■ What to produce
Among the entries below, how many lines have the word "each"? Answer only with the number.

■ Records shown
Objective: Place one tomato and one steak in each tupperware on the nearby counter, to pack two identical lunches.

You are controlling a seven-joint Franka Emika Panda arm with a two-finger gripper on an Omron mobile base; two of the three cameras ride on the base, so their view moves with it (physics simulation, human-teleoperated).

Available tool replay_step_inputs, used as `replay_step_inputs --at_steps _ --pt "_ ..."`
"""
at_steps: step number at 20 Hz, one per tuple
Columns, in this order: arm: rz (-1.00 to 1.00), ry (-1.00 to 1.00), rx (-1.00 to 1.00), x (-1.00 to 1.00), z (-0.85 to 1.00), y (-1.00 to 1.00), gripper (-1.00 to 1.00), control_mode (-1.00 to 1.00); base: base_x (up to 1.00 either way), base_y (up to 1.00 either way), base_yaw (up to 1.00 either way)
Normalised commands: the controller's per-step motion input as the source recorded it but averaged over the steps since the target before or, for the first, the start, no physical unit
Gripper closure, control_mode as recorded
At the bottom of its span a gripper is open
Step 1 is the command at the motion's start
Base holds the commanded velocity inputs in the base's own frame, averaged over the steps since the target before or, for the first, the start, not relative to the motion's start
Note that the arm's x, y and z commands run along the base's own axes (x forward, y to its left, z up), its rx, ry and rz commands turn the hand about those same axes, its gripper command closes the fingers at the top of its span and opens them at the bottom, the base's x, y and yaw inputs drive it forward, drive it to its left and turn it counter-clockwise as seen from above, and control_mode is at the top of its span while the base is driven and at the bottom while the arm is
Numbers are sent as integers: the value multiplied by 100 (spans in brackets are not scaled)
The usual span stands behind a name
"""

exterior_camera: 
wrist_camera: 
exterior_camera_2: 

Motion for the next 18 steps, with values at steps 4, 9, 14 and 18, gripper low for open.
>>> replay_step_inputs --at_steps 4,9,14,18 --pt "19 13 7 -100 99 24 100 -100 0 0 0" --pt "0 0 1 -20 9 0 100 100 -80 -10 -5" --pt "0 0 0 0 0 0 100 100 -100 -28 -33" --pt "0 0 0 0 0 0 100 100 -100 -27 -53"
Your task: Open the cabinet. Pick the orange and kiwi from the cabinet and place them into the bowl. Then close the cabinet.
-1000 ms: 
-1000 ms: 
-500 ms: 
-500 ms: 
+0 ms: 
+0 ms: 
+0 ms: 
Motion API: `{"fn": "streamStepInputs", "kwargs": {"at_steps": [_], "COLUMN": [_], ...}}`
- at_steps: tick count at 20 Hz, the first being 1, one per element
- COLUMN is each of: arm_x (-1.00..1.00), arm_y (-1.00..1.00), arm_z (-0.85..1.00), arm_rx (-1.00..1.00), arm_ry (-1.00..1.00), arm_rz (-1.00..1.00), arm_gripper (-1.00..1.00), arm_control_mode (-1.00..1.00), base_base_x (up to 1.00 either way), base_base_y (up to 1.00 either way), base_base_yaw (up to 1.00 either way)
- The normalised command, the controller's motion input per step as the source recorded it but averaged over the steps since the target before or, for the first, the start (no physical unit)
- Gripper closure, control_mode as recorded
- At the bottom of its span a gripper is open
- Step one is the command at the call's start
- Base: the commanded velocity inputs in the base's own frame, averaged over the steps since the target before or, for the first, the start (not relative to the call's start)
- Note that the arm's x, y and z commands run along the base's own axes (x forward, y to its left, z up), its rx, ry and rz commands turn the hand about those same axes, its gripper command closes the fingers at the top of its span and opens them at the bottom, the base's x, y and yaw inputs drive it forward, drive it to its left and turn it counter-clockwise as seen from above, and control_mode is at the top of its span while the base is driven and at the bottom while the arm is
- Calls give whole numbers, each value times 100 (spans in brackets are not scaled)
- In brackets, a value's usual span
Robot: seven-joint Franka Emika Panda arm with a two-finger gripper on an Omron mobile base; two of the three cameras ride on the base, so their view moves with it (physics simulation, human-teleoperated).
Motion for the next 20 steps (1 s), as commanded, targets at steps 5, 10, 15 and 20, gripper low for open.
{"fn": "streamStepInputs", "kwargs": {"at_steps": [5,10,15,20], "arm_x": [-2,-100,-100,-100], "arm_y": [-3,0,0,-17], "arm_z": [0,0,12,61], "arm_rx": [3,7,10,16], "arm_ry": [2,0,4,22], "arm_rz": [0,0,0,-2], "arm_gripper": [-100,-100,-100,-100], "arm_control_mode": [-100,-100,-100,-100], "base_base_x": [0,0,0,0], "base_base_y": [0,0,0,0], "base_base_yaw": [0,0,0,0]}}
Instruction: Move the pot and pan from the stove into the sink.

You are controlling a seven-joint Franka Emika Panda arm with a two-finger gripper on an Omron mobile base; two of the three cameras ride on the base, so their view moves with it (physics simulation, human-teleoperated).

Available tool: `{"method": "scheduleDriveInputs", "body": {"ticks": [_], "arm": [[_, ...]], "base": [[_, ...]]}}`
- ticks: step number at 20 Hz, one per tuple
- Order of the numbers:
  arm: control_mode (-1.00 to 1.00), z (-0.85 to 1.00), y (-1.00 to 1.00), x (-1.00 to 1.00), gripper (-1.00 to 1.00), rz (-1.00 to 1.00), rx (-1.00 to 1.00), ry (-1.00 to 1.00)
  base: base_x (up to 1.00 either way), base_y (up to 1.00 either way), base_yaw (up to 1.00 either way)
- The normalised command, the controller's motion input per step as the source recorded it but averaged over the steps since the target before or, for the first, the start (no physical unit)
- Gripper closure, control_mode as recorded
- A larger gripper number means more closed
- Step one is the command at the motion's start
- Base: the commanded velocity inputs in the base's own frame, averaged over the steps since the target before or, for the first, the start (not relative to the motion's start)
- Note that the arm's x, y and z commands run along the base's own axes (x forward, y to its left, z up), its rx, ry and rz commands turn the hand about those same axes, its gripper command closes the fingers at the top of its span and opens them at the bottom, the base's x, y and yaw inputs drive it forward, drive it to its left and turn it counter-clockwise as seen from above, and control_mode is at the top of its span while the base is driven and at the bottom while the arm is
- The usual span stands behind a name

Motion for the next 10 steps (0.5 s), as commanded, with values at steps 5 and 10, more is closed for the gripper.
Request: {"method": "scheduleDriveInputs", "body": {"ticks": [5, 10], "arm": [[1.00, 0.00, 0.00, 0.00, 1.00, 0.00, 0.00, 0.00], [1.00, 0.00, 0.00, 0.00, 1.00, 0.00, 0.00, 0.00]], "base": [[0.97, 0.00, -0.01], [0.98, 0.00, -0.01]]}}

■ Problem solution
3